From the data below, report how many lines contain the word "left", giving the number and nothing else.

++++ DATASET RECORDS

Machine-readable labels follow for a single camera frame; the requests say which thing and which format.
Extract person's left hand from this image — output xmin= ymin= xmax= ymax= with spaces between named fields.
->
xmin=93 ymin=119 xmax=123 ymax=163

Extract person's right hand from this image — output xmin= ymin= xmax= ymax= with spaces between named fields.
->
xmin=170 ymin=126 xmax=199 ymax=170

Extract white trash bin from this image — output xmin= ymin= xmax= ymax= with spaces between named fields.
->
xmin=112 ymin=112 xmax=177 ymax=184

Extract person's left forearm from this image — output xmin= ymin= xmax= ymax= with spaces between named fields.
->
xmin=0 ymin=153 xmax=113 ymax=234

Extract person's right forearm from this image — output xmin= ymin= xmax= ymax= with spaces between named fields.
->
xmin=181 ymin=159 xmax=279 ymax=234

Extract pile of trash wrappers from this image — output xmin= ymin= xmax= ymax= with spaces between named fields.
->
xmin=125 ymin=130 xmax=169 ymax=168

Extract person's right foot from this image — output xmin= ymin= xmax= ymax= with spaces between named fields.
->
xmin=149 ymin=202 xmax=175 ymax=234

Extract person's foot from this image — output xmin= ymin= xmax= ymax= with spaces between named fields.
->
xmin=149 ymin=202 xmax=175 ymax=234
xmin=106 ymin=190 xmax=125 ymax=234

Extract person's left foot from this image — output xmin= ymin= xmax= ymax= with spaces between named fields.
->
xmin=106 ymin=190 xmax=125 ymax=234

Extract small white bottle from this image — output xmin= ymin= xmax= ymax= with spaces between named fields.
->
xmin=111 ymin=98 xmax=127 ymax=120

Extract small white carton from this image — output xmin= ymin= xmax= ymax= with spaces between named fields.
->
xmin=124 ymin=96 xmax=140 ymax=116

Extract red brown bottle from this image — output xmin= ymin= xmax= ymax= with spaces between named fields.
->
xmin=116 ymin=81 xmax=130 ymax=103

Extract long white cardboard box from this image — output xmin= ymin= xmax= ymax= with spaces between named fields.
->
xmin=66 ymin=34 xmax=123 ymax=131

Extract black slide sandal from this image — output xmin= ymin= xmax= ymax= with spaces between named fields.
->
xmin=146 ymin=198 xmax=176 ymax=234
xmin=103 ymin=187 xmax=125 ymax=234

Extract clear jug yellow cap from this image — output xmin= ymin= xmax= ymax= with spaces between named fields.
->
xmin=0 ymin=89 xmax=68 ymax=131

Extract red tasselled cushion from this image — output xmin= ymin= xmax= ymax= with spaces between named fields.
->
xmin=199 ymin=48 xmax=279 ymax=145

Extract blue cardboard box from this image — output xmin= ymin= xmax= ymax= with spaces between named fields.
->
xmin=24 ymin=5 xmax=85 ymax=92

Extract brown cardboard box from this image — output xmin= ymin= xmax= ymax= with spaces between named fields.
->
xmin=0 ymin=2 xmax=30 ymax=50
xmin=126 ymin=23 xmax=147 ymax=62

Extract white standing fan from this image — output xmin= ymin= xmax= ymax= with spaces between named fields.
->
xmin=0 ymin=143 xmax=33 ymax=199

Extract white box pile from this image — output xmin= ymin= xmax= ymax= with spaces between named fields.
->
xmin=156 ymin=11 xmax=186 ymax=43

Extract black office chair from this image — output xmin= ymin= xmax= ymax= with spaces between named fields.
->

++++++++

▶ _WRITTEN SOLUTION_: 3